---------- Dataset section

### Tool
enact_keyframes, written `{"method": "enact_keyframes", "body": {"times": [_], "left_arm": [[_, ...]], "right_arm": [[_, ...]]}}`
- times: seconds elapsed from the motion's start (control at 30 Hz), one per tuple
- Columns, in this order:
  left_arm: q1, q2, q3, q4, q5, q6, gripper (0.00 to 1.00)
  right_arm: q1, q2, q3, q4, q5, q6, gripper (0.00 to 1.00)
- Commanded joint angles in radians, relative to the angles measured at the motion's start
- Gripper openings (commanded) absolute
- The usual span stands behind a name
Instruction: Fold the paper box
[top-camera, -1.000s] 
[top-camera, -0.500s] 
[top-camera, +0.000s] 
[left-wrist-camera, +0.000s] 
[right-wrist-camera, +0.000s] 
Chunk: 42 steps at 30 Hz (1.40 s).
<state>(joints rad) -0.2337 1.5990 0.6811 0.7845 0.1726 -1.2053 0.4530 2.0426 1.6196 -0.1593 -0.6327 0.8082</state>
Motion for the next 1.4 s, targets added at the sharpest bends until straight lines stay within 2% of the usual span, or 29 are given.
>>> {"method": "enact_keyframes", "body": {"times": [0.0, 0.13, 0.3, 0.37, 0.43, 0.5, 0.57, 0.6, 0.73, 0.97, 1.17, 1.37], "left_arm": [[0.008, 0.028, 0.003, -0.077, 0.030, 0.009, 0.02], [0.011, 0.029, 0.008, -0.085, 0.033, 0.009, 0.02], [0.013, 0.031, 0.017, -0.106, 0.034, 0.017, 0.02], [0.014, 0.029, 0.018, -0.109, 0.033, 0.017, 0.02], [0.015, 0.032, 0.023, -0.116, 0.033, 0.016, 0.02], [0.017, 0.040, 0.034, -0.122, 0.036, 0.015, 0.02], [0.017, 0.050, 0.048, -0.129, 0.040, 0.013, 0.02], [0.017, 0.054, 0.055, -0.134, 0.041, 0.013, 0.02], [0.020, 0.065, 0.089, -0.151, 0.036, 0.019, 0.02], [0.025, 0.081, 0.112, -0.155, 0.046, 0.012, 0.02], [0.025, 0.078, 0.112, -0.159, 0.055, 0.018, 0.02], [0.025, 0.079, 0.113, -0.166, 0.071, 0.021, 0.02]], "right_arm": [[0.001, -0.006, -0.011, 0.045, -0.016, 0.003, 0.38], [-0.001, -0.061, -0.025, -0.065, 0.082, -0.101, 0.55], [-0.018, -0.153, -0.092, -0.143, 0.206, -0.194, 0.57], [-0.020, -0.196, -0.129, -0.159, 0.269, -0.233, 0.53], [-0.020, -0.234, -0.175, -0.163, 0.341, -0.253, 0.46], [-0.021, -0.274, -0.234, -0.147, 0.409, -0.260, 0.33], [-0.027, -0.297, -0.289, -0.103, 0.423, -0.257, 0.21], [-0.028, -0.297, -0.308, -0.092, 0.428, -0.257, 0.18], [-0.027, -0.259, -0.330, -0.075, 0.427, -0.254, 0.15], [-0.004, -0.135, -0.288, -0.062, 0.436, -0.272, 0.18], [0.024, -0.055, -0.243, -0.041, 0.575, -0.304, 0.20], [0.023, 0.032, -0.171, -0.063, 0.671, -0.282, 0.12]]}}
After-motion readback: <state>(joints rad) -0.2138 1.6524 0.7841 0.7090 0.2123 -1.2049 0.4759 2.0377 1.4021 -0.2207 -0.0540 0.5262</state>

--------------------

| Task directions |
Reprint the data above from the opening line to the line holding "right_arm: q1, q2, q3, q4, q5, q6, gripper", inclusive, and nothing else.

| Problem solution |
### Tool
enact_keyframes, written `{"method": "enact_keyframes", "body": {"times": [_], "left_arm": [[_, ...]], "right_arm": [[_, ...]]}}`
- times: seconds elapsed from the motion's start (control at 30 Hz), one per tuple
- Columns, in this order:
  left_arm: q1, q2, q3, q4, q5, q6, gripper (0.00 to 1.00)
  right_arm: q1, q2, q3, q4, q5, q6, gripper (0.00 to 1.00)

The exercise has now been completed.